▶ [SOURCE DATA]:
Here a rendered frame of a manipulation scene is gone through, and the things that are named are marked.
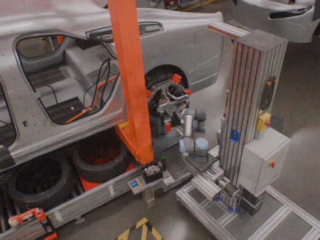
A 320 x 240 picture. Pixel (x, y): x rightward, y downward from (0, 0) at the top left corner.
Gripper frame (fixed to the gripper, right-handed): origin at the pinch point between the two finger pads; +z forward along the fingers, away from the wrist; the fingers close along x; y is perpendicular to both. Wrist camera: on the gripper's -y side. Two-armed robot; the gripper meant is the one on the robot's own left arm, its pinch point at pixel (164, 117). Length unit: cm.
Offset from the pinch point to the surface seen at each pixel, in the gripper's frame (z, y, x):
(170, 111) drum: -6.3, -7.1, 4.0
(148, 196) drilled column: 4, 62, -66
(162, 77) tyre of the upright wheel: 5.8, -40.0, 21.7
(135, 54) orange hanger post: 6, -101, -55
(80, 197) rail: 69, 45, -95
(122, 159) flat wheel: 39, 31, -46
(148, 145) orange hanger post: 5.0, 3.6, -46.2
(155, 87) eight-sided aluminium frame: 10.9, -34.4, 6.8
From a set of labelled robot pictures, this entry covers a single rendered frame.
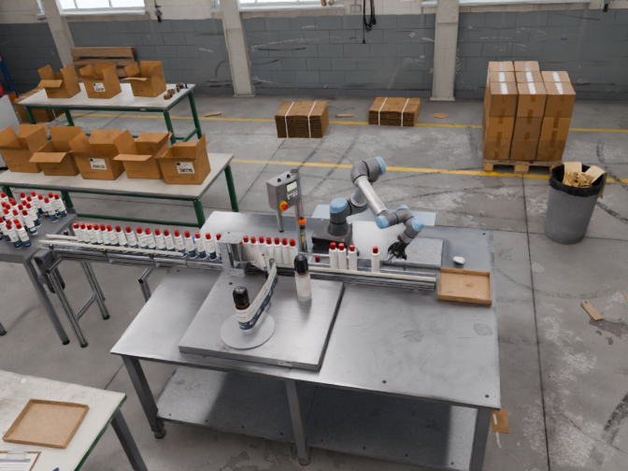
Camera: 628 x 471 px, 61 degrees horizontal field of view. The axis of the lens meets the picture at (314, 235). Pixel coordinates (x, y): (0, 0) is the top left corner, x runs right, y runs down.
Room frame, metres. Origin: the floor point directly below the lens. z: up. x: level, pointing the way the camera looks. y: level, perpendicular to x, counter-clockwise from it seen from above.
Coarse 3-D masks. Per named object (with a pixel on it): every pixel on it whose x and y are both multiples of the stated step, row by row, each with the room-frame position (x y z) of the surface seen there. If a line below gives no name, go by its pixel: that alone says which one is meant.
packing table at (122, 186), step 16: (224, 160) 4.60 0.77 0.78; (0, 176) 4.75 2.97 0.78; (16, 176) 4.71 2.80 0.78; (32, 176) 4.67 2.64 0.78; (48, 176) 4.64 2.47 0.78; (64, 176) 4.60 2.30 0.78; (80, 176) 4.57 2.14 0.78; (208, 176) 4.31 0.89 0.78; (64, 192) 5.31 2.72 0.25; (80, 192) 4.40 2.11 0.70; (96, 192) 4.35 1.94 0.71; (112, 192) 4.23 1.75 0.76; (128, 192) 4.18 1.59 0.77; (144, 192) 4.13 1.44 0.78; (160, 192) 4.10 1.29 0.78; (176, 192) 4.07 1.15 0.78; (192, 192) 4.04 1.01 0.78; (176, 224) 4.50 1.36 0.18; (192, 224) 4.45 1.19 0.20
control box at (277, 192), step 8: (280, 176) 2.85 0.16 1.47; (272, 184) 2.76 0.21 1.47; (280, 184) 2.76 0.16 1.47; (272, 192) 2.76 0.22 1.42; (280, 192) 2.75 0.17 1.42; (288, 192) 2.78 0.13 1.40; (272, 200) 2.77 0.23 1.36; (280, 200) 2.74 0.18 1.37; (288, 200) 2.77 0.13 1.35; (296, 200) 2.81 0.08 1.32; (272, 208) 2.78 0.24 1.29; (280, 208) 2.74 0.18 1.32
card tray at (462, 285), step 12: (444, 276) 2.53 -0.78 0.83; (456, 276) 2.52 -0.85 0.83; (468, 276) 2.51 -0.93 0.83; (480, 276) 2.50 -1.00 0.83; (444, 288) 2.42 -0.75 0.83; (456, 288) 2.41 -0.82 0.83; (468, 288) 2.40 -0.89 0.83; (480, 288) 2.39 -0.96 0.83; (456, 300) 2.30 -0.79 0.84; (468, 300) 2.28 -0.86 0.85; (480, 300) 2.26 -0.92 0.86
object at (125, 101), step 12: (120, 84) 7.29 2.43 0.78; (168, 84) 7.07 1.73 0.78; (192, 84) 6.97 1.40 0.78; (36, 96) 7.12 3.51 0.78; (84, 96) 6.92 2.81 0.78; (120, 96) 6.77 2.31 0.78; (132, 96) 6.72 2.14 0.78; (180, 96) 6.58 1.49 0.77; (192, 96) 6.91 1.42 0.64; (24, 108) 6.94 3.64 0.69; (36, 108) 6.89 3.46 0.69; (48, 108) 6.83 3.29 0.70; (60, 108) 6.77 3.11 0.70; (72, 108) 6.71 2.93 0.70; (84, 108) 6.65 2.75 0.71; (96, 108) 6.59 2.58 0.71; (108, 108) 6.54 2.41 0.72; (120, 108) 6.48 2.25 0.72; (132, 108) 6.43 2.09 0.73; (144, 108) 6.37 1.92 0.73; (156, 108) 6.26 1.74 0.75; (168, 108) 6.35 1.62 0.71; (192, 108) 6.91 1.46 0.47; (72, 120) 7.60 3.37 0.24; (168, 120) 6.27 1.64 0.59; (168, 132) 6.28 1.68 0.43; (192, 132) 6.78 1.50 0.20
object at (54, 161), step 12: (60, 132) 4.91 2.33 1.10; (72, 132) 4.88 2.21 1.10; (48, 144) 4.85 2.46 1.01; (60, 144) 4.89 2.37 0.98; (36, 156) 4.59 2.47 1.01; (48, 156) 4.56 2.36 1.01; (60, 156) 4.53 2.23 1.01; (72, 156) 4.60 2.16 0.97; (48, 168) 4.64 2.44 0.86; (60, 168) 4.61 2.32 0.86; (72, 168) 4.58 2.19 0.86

▶ [WHAT TO PRODUCE]: Output the material above word for word. Leave out its images.

▶ [SOLVED PROBLEM]:
Here a rendered frame of a manipulation scene is gone through, and the things that are named are marked.
A 320 x 240 picture. Pixel (x, y): x rightward, y downward from (0, 0) at the top left corner.
Gripper frame (fixed to the gripper, right-handed): origin at the pinch point between the two finger pads; +z forward along the fingers, away from the wrist; the fingers close along x; y is perpendicular to both. Wrist camera: on the gripper's -y side. Two-armed robot; the gripper meant is the one on the robot's own left arm, its pinch point at pixel (164, 117). Length unit: cm.
Offset from the pinch point to the surface seen at each pixel, in the gripper's frame (z, y, x):
(170, 111) drum: -6.3, -7.1, 4.0
(148, 196) drilled column: 4, 62, -66
(162, 77) tyre of the upright wheel: 5.8, -40.0, 21.7
(135, 54) orange hanger post: 6, -101, -55
(80, 197) rail: 69, 45, -95
(122, 159) flat wheel: 39, 31, -46
(148, 145) orange hanger post: 5.0, 3.6, -46.2
(155, 87) eight-sided aluminium frame: 10.9, -34.4, 6.8
From a set of labelled robot pictures, this entry covers a single rendered frame.
Camera: 628 x 471 px, 61 degrees horizontal field of view. The axis of the lens meets the picture at (314, 235). Pixel coordinates (x, y): (0, 0) is the top left corner, x runs right, y runs down.
Room frame, metres. Origin: the floor point directly below the lens. z: up. x: level, pointing the way the camera looks. y: level, perpendicular to x, counter-clockwise from it seen from above.
Coarse 3-D masks. Per named object (with a pixel on it): every pixel on it whose x and y are both multiples of the stated step, row by row, each with the room-frame position (x y z) of the surface seen there. If a line below gives no name, go by its pixel: that alone says which one is meant.
packing table at (122, 186), step 16: (224, 160) 4.60 0.77 0.78; (0, 176) 4.75 2.97 0.78; (16, 176) 4.71 2.80 0.78; (32, 176) 4.67 2.64 0.78; (48, 176) 4.64 2.47 0.78; (64, 176) 4.60 2.30 0.78; (80, 176) 4.57 2.14 0.78; (208, 176) 4.31 0.89 0.78; (64, 192) 5.31 2.72 0.25; (80, 192) 4.40 2.11 0.70; (96, 192) 4.35 1.94 0.71; (112, 192) 4.23 1.75 0.76; (128, 192) 4.18 1.59 0.77; (144, 192) 4.13 1.44 0.78; (160, 192) 4.10 1.29 0.78; (176, 192) 4.07 1.15 0.78; (192, 192) 4.04 1.01 0.78; (176, 224) 4.50 1.36 0.18; (192, 224) 4.45 1.19 0.20
control box at (277, 192), step 8: (280, 176) 2.85 0.16 1.47; (272, 184) 2.76 0.21 1.47; (280, 184) 2.76 0.16 1.47; (272, 192) 2.76 0.22 1.42; (280, 192) 2.75 0.17 1.42; (288, 192) 2.78 0.13 1.40; (272, 200) 2.77 0.23 1.36; (280, 200) 2.74 0.18 1.37; (288, 200) 2.77 0.13 1.35; (296, 200) 2.81 0.08 1.32; (272, 208) 2.78 0.24 1.29; (280, 208) 2.74 0.18 1.32
card tray at (462, 285), step 12: (444, 276) 2.53 -0.78 0.83; (456, 276) 2.52 -0.85 0.83; (468, 276) 2.51 -0.93 0.83; (480, 276) 2.50 -1.00 0.83; (444, 288) 2.42 -0.75 0.83; (456, 288) 2.41 -0.82 0.83; (468, 288) 2.40 -0.89 0.83; (480, 288) 2.39 -0.96 0.83; (456, 300) 2.30 -0.79 0.84; (468, 300) 2.28 -0.86 0.85; (480, 300) 2.26 -0.92 0.86
object at (125, 101), step 12: (120, 84) 7.29 2.43 0.78; (168, 84) 7.07 1.73 0.78; (192, 84) 6.97 1.40 0.78; (36, 96) 7.12 3.51 0.78; (84, 96) 6.92 2.81 0.78; (120, 96) 6.77 2.31 0.78; (132, 96) 6.72 2.14 0.78; (180, 96) 6.58 1.49 0.77; (192, 96) 6.91 1.42 0.64; (24, 108) 6.94 3.64 0.69; (36, 108) 6.89 3.46 0.69; (48, 108) 6.83 3.29 0.70; (60, 108) 6.77 3.11 0.70; (72, 108) 6.71 2.93 0.70; (84, 108) 6.65 2.75 0.71; (96, 108) 6.59 2.58 0.71; (108, 108) 6.54 2.41 0.72; (120, 108) 6.48 2.25 0.72; (132, 108) 6.43 2.09 0.73; (144, 108) 6.37 1.92 0.73; (156, 108) 6.26 1.74 0.75; (168, 108) 6.35 1.62 0.71; (192, 108) 6.91 1.46 0.47; (72, 120) 7.60 3.37 0.24; (168, 120) 6.27 1.64 0.59; (168, 132) 6.28 1.68 0.43; (192, 132) 6.78 1.50 0.20
object at (54, 161), step 12: (60, 132) 4.91 2.33 1.10; (72, 132) 4.88 2.21 1.10; (48, 144) 4.85 2.46 1.01; (60, 144) 4.89 2.37 0.98; (36, 156) 4.59 2.47 1.01; (48, 156) 4.56 2.36 1.01; (60, 156) 4.53 2.23 1.01; (72, 156) 4.60 2.16 0.97; (48, 168) 4.64 2.44 0.86; (60, 168) 4.61 2.32 0.86; (72, 168) 4.58 2.19 0.86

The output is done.